Milkweed pods make for a sustainable and tasty treat

Photo courtesy of Charles de Milles-Isles
Photo courtesy of Charles de Milles-Isles

If your desire to eat sustainably does not include wild and foraged foods, you’re missing out. So what is on the vine now in the parks and prairies? Milkweed pods, and they’re so good!

Find them

Common milkweed (Asclepias syriaca) is plentiful in Iowa, and this chest-high prairie plant is the species most prized for eating. Milkweed is a perennial, and when they first appear in late spring, the tender shoots (to be harvested when they’re no longer than the distance between your wrist and the tip of your middle finger) make a delicious boiled or roasted dish. Now though, in late summer, the milkweed pods make for prime eating.

Photo courtesy of Salim Virji
Photo courtesy of Salim Virji

Harvest them

Harvest the immature pods located near the top of plant. The desired pods will be plump and pale green and no bigger than two inches. Cut or tear open to make sure the floss and seeds are still silky and white. If the insides are brown, the pod will most likely be too tough, and make a less than desirable meal.

Prepare them

Rinse the pods and blanch in boiling water. Be sure to dunk them in ice water following the boil, as you don’t want the pods to be overcooked. Like okra or asparagus, the blanched pods will turn a vibrant green when blanched.

Cook them

If you’ve harvested and blanched two dozen milkweed pods, then crack four eggs in a bowl and whisk with a fork. Mix a cup of flour with a cup of breadcrumbs or panko and add salt or pepper or any other seasonings you’d like to this dry mixture. Dunk each pod in the egg and then dredge through through the flour/breadcrumbs and fry in oil over medium heat. Some folks like olive oil, but I’m on a serious coconut oil kick and appreciate the slight coconuty flavor.

Gild the lily

You could dip your freshly harvested and fried milkweed pods in ranch, which is the totally Iowa thing to do, but for something a little more interesting, why not make your own dipping sauce? Start with some Greek yogurt, add little El Yucateco chipotle sauce and some diced green onion.

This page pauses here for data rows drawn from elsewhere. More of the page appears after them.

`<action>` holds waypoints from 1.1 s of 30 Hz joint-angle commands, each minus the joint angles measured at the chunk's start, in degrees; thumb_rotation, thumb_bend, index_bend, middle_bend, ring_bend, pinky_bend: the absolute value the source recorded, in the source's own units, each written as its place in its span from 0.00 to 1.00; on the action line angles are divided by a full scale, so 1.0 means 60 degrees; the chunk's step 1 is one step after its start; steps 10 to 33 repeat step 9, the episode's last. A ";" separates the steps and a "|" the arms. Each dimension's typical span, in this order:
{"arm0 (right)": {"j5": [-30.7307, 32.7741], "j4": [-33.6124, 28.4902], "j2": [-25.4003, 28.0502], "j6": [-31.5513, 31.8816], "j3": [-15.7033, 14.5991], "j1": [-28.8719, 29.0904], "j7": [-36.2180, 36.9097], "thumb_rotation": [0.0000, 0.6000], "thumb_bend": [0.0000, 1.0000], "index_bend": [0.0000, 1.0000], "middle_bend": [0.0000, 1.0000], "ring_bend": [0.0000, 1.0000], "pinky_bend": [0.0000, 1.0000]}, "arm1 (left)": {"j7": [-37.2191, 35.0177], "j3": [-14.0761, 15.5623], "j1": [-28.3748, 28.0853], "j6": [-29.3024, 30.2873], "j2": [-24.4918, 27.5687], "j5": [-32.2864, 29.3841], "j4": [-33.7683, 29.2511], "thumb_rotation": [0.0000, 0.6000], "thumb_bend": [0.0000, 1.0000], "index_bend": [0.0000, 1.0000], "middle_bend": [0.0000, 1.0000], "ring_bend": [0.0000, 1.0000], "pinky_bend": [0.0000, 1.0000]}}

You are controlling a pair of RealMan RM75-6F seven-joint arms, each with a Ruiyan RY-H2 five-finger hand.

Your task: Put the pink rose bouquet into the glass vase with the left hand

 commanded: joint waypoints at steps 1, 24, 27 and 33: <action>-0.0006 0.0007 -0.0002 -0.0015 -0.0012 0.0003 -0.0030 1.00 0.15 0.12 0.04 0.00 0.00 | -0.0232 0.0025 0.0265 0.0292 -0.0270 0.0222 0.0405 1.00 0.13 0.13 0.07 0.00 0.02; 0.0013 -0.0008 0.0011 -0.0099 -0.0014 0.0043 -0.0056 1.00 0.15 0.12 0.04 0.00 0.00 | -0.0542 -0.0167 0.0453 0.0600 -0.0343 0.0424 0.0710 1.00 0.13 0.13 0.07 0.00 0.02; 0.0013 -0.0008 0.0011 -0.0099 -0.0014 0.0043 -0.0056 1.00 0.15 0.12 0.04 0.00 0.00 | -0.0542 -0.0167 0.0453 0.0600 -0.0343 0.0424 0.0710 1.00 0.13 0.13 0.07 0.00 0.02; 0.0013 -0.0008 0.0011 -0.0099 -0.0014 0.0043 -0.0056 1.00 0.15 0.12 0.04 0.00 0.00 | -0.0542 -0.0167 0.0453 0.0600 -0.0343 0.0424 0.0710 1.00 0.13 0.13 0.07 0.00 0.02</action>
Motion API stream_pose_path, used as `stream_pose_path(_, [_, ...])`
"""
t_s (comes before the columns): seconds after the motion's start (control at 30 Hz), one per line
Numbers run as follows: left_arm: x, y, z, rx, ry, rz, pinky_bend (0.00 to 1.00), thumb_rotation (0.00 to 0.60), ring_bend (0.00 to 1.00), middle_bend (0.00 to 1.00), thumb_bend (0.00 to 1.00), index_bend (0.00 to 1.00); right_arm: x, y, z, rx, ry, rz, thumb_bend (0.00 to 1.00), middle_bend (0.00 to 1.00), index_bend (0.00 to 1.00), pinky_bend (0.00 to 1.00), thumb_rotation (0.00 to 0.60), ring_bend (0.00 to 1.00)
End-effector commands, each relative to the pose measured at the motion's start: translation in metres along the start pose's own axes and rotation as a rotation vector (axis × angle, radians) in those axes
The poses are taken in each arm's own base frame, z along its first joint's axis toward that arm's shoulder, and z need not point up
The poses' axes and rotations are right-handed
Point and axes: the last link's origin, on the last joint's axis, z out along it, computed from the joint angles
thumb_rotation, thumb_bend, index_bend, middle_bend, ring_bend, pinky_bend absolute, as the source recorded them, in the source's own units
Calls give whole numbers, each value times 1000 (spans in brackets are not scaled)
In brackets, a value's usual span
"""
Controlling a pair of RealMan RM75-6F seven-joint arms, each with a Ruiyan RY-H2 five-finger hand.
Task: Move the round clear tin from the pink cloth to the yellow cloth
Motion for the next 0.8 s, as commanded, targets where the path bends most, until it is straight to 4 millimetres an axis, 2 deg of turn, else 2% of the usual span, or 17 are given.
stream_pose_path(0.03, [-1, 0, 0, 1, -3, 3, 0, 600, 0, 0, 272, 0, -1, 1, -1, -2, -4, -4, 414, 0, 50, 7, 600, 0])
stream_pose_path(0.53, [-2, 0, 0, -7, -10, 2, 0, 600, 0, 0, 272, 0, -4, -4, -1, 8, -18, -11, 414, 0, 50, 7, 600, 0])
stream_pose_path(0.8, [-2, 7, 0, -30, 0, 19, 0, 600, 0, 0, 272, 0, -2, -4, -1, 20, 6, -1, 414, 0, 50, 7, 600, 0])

Looking for more information on sustainable eating? Resources like Sustainable Table offer handy seasonal food guides for each state — corn, melons and tomatoes are hitting a stride right now in Iowa!


  1. I am surprised about eating mature or nearly mature pods, full of floss and green seed. But sure why not but the high latex content is not bitter? Just to make one correction the milkweed picture while beautiful is Asclepias speciosa not A. syriaca. Now it’s a sister plant of the western states, I suspect could also be eaten.